THE MAN IN THE WHITE SUIT: a window on a bygone age

With its semi-serious peek into the brave new world of industrial innovation, director Alexander Mackendrick's 1951 drama THE MAN IN THE WHITE SUIT succeeds in being both optimistic and fearful about the future.


Set in an unnamed town in the heart of Britain's now vanished textile industry, the film stars Alec Guinness as mild mannered scientist Sidney Stratton, inventor of a fabric that never gets dirty and never wears out. His employer, mill owner Alan Birnley (Cecil Parker) is initially ecstatic. Sidney's invention will make every other fabric obsolete and release millions from the drudgery of washing and ironing. 

But Birnley's competitors and employees realise the fabric will destroy their industry and their livelihood and team up in an increasingly desperate attempt to smother Sidney's creation at birth.

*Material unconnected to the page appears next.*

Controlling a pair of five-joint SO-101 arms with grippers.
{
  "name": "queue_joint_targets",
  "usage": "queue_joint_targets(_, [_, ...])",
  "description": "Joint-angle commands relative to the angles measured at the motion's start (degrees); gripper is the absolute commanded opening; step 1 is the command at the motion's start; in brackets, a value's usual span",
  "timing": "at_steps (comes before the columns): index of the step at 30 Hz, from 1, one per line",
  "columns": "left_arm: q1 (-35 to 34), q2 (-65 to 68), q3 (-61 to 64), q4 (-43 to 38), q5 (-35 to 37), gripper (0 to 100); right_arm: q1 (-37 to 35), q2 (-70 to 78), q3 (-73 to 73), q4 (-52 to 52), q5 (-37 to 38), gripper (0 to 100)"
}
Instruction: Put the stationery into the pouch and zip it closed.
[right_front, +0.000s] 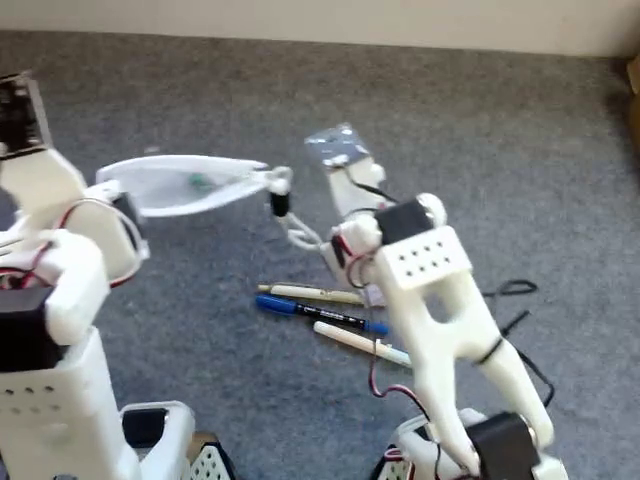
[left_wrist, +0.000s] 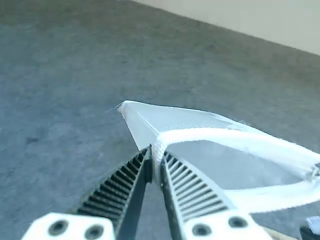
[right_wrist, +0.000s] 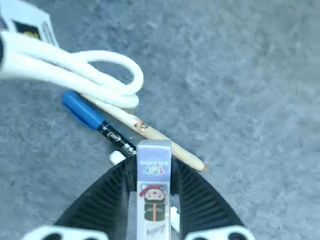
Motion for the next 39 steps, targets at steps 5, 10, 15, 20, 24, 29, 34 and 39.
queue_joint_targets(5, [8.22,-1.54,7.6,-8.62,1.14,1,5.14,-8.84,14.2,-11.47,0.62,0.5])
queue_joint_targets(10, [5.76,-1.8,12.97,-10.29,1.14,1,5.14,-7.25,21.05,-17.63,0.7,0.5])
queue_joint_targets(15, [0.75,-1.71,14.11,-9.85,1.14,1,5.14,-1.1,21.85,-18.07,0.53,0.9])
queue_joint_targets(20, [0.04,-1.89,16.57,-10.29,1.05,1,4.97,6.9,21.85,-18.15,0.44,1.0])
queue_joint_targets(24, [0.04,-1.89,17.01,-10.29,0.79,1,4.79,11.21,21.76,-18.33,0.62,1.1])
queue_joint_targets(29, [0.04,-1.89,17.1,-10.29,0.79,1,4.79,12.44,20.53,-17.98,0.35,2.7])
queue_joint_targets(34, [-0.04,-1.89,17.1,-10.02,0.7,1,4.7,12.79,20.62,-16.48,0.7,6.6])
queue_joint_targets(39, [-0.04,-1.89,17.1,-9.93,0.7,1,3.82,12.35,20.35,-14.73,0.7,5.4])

THE MAN IN THE WHITE SUIT is a window on a way of life which existed just 60 years ago but now seems like 160 years ago. It's a world where people ended their sentences with "I'm sure," and used expressions like "You're talking through your hat." While some of the more radical workers talked about fighting for their rights they also knew their place in the class structure, which was just as well seeing as their employers had no interest in giving them a meaningful say in the running of their industry.

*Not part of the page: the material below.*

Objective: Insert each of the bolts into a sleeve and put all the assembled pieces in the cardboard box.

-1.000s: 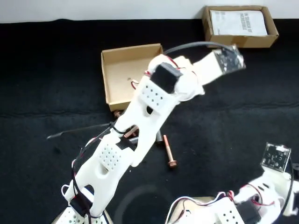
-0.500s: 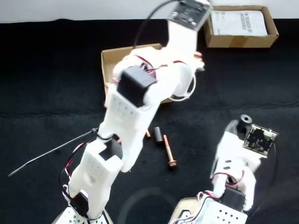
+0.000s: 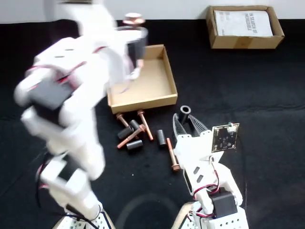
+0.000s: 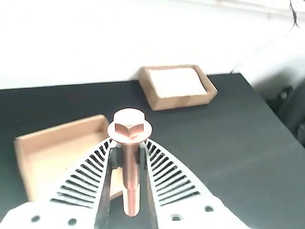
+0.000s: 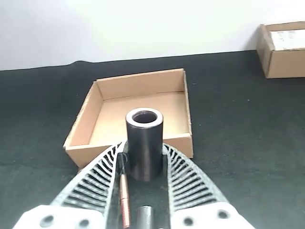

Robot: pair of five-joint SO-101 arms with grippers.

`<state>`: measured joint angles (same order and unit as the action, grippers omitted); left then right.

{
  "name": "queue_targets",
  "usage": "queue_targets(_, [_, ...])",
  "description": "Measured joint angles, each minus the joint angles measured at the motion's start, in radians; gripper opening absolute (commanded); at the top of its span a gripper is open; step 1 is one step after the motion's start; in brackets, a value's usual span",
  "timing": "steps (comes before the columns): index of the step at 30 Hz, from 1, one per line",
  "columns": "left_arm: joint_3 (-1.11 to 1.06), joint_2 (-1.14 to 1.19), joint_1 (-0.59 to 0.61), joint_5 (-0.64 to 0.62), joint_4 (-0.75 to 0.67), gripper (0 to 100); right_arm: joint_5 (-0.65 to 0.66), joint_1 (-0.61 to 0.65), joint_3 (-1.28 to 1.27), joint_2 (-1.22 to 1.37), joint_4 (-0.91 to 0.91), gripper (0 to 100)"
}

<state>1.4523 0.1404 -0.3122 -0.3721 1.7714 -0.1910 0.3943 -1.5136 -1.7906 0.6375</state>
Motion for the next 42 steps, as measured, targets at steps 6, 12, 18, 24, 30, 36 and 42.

The film presents Sidney as hopelessly naive and altruistic while almost everyone else around him is focused on their own narrow self interests. But, viewed from today's perspective it's clear that those resisting his invention are equally naive. The mill owners confidence that they can control the future of their industry by force of their personality, and the workers' belief that they'll safeguard their jobs by destroying Sidney's invention is totally misplaced.

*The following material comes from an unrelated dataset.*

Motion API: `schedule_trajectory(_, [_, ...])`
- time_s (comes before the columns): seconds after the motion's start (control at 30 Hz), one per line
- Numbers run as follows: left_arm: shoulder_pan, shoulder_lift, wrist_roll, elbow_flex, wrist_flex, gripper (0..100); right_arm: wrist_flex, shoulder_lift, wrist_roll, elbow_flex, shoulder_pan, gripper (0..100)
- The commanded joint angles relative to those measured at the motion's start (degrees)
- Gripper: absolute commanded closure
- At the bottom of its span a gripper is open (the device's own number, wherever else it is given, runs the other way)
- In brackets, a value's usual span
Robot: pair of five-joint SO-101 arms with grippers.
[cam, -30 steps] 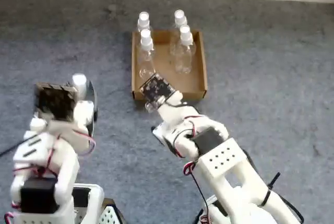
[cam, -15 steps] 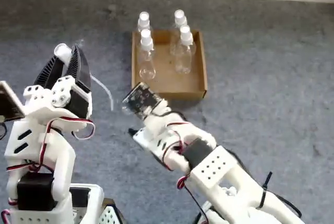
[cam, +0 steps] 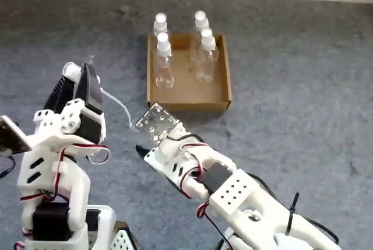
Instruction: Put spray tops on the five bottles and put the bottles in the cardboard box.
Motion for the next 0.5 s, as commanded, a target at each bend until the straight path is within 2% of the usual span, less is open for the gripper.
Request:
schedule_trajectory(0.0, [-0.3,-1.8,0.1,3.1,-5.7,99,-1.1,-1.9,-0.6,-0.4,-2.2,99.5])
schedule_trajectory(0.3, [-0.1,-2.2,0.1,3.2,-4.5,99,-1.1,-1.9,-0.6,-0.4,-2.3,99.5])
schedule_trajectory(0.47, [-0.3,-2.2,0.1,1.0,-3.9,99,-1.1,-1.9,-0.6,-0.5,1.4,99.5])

THE MAN IN THE WHITE SUIT was the fourth of five Ealing Comedies that Guinness was to make for the famous British studio between 1949 and 1955 and it's easily the slightest of the quintet. His character is shy and retiring to the point of fading into the wallpaper, and he's overshadowed by considerably more interesting and enjoyable performances from Parker and a magnificently wheezy Ernest Thesiger. Interesting but definitely not essential viewing.